## Exercise goal
The answer consists of one number: how many lines of the data below include the string "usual".

## Data excerpt
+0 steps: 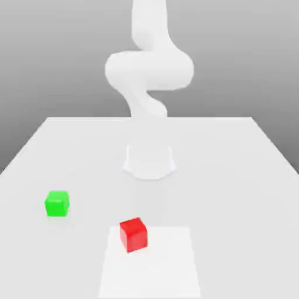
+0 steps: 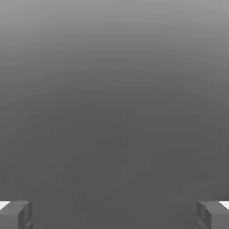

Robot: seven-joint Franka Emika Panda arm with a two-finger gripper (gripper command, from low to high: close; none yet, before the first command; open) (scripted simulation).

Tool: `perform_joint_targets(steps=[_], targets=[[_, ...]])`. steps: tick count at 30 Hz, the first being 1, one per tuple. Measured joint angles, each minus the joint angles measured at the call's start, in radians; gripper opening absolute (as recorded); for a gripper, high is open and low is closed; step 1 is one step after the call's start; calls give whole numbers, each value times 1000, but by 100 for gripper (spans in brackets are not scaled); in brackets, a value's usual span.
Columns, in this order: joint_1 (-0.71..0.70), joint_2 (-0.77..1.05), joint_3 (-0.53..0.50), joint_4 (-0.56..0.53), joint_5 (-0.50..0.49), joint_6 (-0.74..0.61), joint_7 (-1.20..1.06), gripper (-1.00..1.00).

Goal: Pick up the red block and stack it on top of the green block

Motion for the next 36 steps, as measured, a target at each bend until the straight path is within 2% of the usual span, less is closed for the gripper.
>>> perform_joint_targets(steps=[11,19,23,28,29,36], targets=[[-200,385,150,-284,-15,258,534,0],[-268,656,180,-482,23,445,873,0],[-271,772,163,-484,-31,540,948,0],[-196,922,62,-465,-141,666,1028,0],[-188,941,49,-463,-157,682,1039,-100],[-187,940,49,-463,-158,683,1041,-100]])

## Response box
2